◆ What to do
A word-for-word copy is required of the line containing "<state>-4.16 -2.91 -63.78" and of each line after it in the material below, through the last one.

◆ Material for this task
^^^^^^^^
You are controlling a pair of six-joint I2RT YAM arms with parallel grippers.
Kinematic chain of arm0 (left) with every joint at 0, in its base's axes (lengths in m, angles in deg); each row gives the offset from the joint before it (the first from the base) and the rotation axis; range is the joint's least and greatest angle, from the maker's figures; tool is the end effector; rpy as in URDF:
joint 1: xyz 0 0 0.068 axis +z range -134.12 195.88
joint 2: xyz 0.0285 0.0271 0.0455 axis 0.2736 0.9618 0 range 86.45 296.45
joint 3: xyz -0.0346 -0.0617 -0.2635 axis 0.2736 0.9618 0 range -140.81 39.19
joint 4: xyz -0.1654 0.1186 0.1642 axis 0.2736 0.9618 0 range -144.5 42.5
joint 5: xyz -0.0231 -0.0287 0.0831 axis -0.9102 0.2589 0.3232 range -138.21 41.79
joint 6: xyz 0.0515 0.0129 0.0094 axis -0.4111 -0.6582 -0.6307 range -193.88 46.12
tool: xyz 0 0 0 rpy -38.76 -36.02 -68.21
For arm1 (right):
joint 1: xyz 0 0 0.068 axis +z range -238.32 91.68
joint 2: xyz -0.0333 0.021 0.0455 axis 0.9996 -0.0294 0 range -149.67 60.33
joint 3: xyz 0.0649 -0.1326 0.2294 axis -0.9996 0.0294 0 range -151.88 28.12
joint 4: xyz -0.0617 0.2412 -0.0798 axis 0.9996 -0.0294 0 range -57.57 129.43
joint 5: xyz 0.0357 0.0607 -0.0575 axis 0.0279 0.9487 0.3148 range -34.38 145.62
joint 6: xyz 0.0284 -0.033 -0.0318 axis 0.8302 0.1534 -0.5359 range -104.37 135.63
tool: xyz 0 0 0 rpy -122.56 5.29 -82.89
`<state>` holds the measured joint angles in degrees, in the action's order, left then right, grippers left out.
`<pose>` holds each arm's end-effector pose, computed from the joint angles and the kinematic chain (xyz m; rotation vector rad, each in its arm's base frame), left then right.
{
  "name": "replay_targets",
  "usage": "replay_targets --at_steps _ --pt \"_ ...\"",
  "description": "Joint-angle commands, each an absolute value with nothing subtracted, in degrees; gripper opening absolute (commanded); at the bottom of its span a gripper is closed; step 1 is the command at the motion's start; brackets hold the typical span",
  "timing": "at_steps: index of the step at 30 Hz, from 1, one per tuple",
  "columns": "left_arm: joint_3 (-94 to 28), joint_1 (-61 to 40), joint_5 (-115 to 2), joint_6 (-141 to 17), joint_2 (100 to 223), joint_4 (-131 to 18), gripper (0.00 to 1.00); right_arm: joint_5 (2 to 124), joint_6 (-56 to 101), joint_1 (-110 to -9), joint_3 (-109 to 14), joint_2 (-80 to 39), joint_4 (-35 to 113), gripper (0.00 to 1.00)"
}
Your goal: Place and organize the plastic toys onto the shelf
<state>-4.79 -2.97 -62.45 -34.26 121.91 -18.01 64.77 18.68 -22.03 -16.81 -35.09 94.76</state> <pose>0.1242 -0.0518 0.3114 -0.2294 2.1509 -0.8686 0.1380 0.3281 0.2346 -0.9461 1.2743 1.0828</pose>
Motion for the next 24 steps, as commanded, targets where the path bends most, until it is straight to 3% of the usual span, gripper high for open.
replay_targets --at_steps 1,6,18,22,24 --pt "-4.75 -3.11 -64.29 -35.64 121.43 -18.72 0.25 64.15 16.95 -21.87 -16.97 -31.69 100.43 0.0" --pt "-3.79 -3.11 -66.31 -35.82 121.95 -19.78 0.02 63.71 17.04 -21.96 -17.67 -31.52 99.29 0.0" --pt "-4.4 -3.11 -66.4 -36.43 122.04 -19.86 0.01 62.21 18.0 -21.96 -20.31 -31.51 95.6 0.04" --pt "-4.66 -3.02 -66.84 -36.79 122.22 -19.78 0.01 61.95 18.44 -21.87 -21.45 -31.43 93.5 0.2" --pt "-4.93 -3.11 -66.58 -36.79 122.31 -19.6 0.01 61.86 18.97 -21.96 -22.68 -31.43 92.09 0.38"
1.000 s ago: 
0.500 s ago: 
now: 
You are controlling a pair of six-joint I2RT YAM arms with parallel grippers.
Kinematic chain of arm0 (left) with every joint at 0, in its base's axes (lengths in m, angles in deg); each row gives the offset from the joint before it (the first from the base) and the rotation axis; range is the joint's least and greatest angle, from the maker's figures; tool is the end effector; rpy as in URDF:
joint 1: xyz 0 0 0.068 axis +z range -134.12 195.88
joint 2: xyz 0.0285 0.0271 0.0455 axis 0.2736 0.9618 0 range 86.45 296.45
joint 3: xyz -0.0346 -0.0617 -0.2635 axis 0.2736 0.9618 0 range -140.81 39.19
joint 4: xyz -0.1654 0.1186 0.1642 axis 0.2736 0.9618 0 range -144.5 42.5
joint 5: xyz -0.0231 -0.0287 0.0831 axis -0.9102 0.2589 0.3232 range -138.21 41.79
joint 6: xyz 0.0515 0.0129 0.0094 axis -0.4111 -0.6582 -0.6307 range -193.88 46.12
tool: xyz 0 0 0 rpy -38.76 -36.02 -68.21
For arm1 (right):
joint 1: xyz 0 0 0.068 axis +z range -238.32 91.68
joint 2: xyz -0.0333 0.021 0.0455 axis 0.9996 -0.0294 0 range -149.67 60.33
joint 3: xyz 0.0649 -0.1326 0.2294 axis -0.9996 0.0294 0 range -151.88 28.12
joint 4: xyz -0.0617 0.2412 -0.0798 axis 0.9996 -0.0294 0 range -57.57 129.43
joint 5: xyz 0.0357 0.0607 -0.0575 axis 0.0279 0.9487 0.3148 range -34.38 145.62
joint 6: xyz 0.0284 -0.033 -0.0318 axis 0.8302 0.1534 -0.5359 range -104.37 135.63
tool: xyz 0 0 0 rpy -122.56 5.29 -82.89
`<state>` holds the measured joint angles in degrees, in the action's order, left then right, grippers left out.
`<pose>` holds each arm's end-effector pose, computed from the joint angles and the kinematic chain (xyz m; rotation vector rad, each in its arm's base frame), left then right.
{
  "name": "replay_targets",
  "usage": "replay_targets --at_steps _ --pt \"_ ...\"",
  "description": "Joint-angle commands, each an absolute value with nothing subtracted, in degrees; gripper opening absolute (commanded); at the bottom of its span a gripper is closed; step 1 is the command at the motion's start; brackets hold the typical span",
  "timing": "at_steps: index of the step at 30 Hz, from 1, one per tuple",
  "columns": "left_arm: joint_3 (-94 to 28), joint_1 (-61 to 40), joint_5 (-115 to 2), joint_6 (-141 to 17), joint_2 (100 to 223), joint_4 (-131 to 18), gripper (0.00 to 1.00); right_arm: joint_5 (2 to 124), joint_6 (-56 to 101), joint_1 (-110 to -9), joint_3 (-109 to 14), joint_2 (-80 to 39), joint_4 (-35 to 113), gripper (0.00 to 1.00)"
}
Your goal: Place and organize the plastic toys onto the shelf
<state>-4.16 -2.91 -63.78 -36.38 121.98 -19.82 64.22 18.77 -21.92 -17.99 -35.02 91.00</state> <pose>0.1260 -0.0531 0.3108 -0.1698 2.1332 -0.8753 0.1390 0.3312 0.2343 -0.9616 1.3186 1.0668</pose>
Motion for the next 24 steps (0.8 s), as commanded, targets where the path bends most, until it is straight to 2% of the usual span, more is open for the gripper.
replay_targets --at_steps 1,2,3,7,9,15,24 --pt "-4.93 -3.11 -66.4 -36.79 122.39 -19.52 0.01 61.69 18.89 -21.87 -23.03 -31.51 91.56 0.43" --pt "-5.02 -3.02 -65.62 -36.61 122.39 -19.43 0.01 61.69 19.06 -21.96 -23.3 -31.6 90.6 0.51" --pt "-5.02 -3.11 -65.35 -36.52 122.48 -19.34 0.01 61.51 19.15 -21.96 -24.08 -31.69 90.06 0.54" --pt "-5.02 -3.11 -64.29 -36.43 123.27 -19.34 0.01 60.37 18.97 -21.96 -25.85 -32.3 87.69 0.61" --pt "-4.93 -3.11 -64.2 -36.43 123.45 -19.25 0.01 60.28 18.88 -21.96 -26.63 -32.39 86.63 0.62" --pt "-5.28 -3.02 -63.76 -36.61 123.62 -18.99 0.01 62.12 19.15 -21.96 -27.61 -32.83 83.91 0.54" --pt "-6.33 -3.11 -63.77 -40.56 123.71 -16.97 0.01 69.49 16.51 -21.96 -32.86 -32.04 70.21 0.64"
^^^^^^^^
◆ Exercise response
<state>-4.16 -2.91 -63.78 -36.38 121.98 -19.82 64.22 18.77 -21.92 -17.99 -35.02 91.00</state> <pose>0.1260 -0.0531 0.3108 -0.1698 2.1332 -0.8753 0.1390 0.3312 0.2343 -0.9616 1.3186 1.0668</pose>
Motion for the next 24 steps (0.8 s), as commanded, targets where the path bends most, until it is straight to 2% of the usual span, more is open for the gripper.
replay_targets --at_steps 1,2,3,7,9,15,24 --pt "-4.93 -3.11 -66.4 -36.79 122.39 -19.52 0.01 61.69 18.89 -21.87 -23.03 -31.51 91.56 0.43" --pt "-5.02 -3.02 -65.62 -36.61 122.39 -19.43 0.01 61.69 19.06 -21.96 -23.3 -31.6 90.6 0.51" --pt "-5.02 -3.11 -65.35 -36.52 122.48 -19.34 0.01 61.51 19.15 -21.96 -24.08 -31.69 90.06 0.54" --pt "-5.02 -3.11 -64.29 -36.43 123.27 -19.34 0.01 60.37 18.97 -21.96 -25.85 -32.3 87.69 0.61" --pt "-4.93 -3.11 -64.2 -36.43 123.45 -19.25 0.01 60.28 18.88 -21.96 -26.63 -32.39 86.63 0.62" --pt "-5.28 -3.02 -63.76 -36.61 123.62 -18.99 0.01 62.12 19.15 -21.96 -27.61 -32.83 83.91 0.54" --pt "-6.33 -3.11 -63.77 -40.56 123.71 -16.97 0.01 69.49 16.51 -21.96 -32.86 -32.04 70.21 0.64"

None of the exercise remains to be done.